▸ **ACTION ITEM**:
Every line below containing the word "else" should be found and copied.

Source data:
-------------------------
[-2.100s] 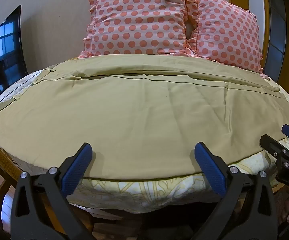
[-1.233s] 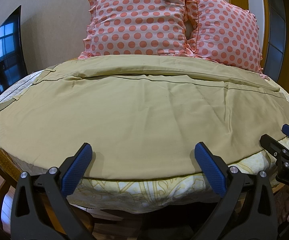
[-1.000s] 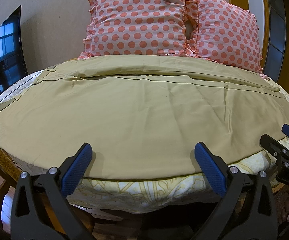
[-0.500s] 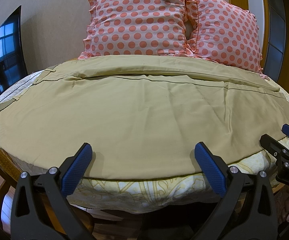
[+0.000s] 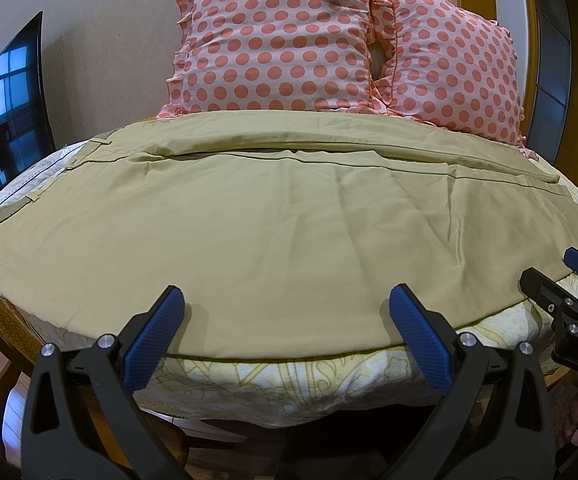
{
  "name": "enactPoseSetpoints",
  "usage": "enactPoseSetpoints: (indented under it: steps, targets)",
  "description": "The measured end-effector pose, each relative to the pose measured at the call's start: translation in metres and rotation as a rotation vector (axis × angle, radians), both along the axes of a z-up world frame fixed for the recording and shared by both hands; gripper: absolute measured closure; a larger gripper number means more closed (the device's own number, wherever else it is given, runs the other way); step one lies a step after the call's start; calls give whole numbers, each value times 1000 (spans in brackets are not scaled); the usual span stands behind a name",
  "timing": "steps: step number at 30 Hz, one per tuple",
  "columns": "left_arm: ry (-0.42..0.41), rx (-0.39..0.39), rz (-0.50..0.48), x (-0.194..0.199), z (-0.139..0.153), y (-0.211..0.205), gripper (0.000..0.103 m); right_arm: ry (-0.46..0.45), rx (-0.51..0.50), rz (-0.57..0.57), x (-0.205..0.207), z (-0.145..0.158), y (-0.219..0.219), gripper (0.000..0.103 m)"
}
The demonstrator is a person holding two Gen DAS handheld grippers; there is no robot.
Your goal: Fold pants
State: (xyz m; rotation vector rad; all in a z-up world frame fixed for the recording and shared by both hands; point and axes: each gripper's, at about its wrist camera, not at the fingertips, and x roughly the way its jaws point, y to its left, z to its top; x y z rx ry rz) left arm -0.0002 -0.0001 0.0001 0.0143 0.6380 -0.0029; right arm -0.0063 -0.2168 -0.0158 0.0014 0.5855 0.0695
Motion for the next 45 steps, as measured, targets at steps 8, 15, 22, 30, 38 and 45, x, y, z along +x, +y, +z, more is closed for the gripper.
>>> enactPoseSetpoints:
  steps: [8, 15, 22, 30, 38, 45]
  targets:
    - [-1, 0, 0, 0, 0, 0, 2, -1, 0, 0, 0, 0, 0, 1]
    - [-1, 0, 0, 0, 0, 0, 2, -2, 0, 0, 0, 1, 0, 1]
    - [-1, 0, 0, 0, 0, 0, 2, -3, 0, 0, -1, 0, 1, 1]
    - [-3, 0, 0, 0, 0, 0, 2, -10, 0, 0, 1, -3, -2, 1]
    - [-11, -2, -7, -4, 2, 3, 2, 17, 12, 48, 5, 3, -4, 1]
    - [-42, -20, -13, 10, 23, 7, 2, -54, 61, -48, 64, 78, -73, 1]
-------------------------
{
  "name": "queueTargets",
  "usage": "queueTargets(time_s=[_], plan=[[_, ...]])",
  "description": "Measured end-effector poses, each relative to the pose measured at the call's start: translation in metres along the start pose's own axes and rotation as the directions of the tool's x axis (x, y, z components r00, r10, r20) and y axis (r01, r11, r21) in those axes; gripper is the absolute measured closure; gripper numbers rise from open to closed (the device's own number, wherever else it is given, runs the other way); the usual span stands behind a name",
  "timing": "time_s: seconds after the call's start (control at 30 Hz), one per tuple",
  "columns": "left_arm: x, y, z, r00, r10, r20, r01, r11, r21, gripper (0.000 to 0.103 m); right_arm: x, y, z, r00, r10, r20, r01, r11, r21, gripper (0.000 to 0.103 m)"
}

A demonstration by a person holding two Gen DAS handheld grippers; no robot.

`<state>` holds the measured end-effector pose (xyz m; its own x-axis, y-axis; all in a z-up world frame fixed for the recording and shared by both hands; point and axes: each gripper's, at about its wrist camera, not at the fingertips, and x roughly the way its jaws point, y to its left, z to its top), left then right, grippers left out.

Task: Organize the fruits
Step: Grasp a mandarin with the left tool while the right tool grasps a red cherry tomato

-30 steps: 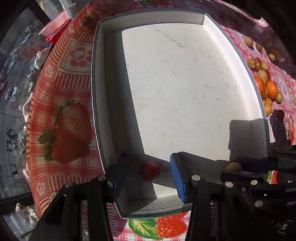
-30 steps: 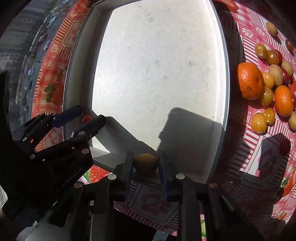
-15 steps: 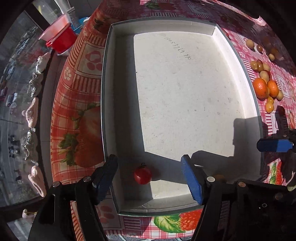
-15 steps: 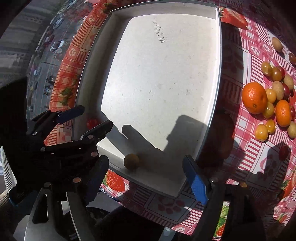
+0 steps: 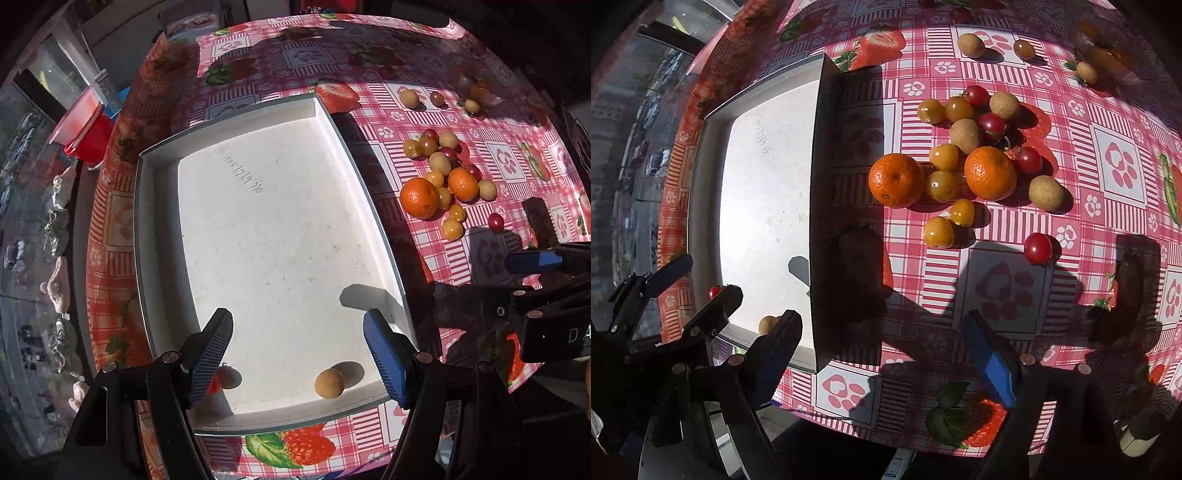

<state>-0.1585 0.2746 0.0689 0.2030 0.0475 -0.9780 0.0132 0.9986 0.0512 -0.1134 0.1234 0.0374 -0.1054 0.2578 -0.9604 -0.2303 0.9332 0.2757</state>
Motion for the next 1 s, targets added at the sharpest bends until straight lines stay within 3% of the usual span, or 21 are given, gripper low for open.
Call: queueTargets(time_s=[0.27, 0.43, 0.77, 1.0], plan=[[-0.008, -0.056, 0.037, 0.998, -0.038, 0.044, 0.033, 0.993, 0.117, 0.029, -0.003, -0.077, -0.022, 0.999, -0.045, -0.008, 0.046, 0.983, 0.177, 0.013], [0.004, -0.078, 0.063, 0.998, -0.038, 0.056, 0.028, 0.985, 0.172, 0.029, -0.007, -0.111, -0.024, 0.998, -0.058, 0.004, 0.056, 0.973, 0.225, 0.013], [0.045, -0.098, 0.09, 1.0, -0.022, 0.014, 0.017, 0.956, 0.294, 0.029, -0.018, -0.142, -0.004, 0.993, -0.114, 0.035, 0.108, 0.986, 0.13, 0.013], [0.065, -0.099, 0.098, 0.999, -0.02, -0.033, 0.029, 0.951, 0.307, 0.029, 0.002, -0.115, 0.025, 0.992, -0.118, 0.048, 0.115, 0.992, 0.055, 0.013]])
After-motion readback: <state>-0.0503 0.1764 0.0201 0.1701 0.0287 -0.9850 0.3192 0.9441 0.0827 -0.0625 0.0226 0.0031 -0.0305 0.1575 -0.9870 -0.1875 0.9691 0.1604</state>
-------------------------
▸ **YOUR SOLUTION**:
  "description": "The measured end-effector pose, each relative to the pose measured at the call's start: translation in metres and rotation as a rotation vector (axis × angle, radians), both along the axes of a z-up world frame fixed for the recording and shared by both hands; gripper: absolute measured closure; a larger gripper number means more closed (the device's own number, wherever else it is given, runs the other way); step one lies a step after the call's start; calls give whole numbers, each value times 1000 (spans in brackets are not scaled); the usual span stands behind a name",
  "description": "Measured end-effector poses, each relative to the pose measured at the call's start: translation in metres along the start pose's own axes and rotation as the directions of the tool's x axis (x, y, z components r00, r10, r20) and y axis (r01, r11, r21) in those axes; gripper is the absolute measured closure; gripper numbers rise from open to closed (the device's own number, wherever else it is given, runs the other way); the usual span stands behind a name",

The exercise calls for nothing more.